**EXERCISE DETAILS:** Copy the records below, from the line containing "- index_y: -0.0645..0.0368" through the last line; leave out pictures.

══ TASK INPUTS ══

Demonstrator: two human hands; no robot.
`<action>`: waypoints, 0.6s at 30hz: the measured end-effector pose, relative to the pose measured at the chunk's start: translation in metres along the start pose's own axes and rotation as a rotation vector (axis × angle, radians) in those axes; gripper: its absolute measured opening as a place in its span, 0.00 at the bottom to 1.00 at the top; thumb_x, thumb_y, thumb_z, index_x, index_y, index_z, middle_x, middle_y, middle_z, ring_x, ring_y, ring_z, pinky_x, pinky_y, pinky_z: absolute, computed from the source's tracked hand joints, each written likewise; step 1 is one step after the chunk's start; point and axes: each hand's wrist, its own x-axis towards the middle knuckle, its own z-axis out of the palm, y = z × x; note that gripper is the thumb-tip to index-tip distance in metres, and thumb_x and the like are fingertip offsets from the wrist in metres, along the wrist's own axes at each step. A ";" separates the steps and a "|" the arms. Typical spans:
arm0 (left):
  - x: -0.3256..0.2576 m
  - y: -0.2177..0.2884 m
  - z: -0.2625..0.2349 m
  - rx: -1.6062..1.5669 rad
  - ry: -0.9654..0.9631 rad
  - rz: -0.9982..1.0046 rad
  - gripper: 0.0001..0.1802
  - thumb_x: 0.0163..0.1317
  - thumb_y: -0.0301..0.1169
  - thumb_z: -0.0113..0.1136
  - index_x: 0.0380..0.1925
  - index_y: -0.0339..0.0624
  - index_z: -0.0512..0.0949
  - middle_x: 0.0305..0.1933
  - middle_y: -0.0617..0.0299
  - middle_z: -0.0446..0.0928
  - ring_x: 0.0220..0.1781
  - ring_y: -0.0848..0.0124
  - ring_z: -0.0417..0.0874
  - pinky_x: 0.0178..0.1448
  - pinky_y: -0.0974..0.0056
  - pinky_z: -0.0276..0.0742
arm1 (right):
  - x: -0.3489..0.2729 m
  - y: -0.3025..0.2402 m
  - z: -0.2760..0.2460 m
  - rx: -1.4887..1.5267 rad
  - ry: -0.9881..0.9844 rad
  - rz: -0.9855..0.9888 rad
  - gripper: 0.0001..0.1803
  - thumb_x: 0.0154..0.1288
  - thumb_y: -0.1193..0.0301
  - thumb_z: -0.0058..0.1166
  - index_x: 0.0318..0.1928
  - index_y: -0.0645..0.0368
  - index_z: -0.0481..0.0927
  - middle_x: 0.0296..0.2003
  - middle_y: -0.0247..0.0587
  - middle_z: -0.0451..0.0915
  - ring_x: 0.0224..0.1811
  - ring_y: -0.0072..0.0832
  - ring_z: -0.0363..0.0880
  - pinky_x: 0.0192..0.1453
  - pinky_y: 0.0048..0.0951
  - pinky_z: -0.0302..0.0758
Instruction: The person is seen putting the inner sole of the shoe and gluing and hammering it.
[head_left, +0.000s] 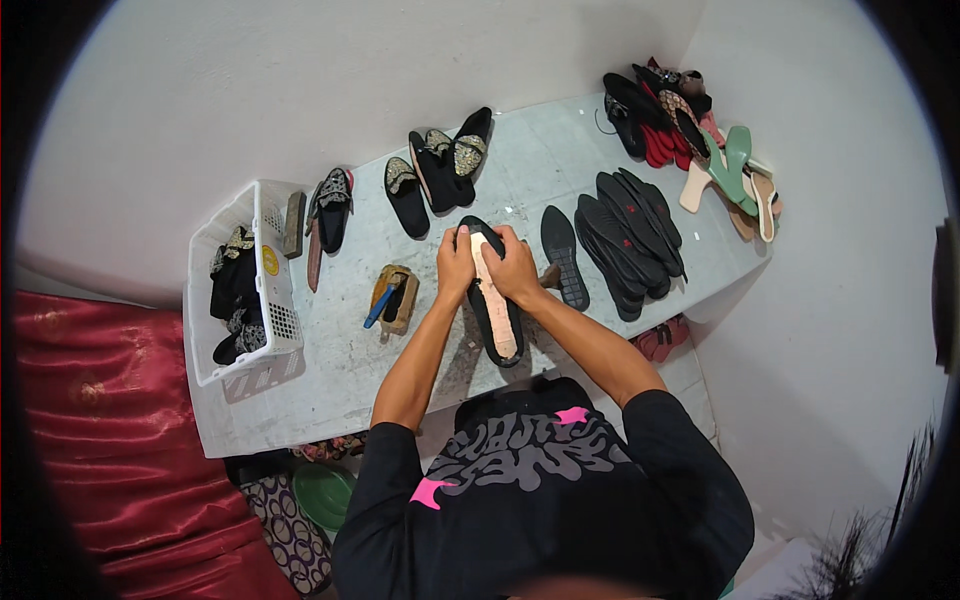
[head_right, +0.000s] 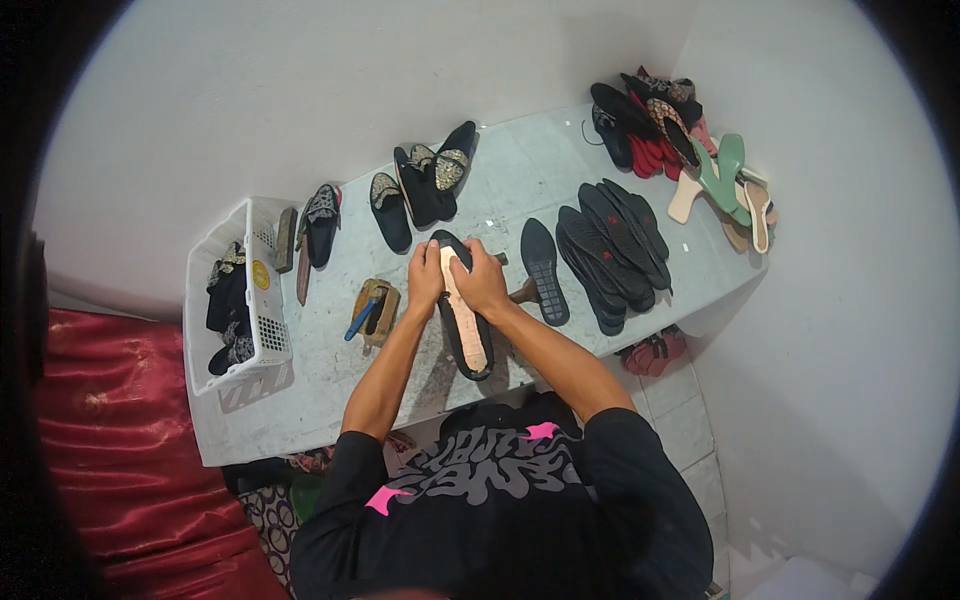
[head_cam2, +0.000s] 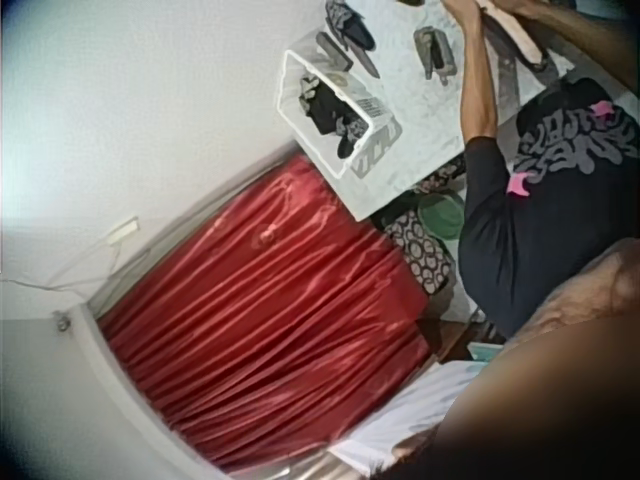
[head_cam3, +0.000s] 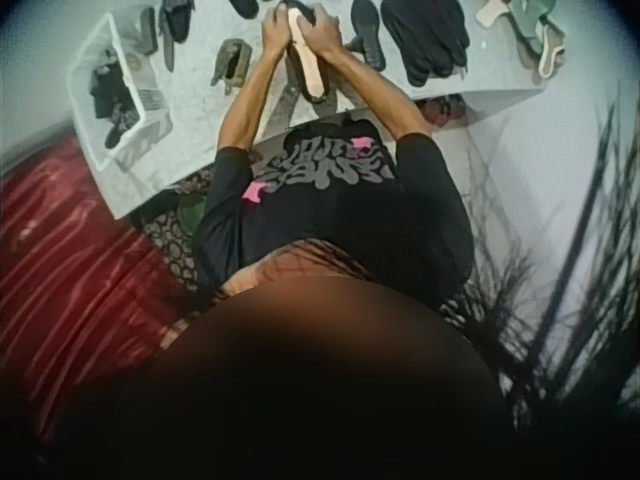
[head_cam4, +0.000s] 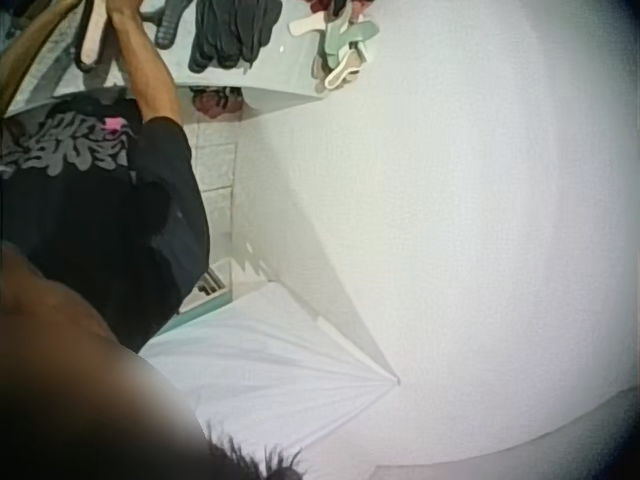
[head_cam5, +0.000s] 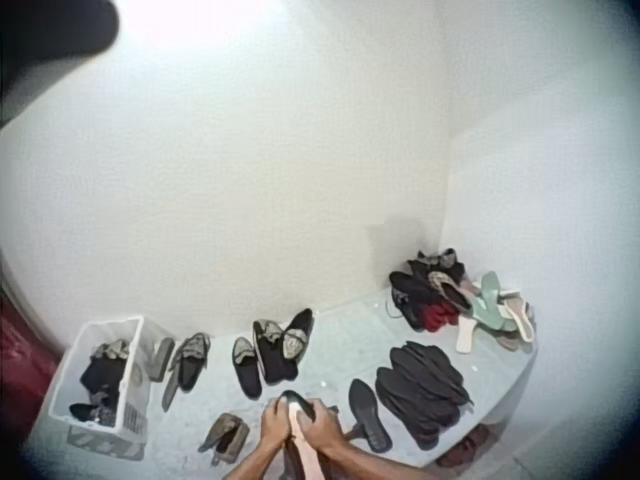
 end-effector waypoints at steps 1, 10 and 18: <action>0.001 0.002 -0.001 0.002 -0.007 -0.005 0.19 0.71 0.41 0.46 0.40 0.33 0.75 0.33 0.50 0.80 0.33 0.62 0.80 0.40 0.60 0.74 | 0.000 -0.001 -0.002 -0.014 -0.032 0.014 0.18 0.59 0.67 0.53 0.45 0.68 0.72 0.32 0.62 0.80 0.37 0.55 0.81 0.42 0.45 0.75; 0.027 0.049 0.020 0.589 -0.035 0.474 0.17 0.59 0.29 0.49 0.48 0.36 0.72 0.57 0.38 0.69 0.60 0.44 0.68 0.62 0.49 0.64 | 0.005 0.020 -0.033 -0.115 -0.283 -0.036 0.19 0.64 0.63 0.48 0.48 0.66 0.69 0.36 0.67 0.78 0.41 0.61 0.77 0.45 0.53 0.72; 0.041 0.071 0.140 0.338 -0.450 0.459 0.14 0.51 0.29 0.57 0.39 0.36 0.76 0.48 0.41 0.72 0.52 0.47 0.74 0.58 0.53 0.69 | -0.007 0.059 -0.172 -0.203 0.002 -0.009 0.09 0.58 0.72 0.54 0.36 0.65 0.79 0.29 0.48 0.80 0.30 0.38 0.82 0.35 0.33 0.76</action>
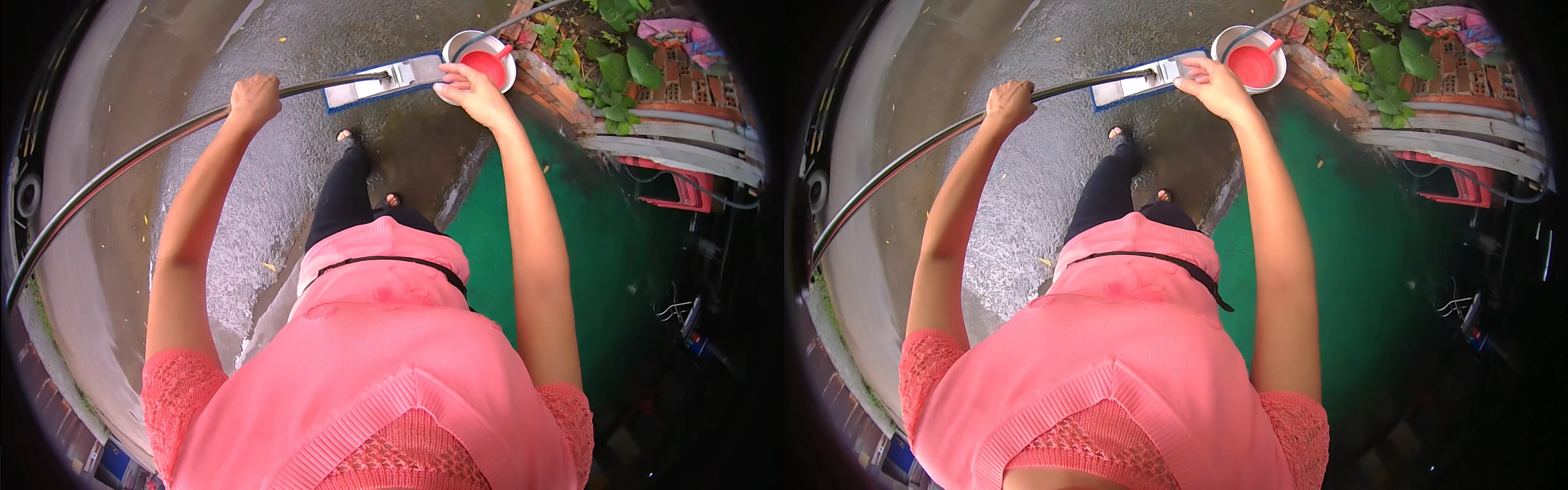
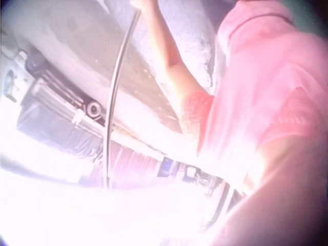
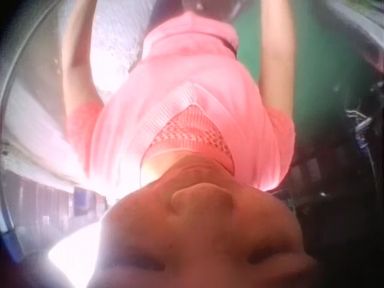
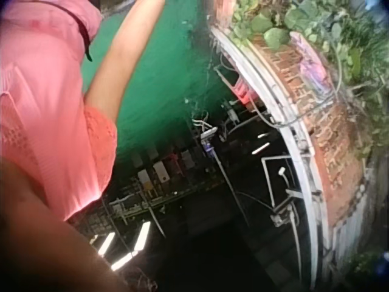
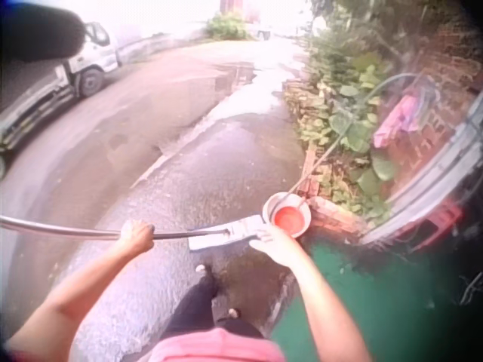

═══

**YOUR RESPONSE:**
  - index_y: -0.0645..0.0368
  - index_z: -0.0481..0.0927
  - middle_x: 0.0296..0.2003
  - middle_y: -0.0247..0.0587
  - middle_z: -0.0451..0.0915
  - ring_x: 0.0224..0.1811
  - ring_y: -0.0072..0.0832
  - ring_z: -0.0363..0.0880
  - pinky_x: 0.0192..0.1453
  - pinky_y: 0.0048..0.0951
  - pinky_z: -0.0302..0.0758
Instruction: The person is seen putting the inner sole of the shoe and gluing and hammering it.
[head_left, +0.000s] 
[head_right, +0.000s] 
[head_cam2, +0.000s] 
[head_cam3, +0.000s] 
[head_cam4, +0.000s] 
[head_cam5, +0.000s] 
 end-effector waypoints at steps 1, 10 and 18: <action>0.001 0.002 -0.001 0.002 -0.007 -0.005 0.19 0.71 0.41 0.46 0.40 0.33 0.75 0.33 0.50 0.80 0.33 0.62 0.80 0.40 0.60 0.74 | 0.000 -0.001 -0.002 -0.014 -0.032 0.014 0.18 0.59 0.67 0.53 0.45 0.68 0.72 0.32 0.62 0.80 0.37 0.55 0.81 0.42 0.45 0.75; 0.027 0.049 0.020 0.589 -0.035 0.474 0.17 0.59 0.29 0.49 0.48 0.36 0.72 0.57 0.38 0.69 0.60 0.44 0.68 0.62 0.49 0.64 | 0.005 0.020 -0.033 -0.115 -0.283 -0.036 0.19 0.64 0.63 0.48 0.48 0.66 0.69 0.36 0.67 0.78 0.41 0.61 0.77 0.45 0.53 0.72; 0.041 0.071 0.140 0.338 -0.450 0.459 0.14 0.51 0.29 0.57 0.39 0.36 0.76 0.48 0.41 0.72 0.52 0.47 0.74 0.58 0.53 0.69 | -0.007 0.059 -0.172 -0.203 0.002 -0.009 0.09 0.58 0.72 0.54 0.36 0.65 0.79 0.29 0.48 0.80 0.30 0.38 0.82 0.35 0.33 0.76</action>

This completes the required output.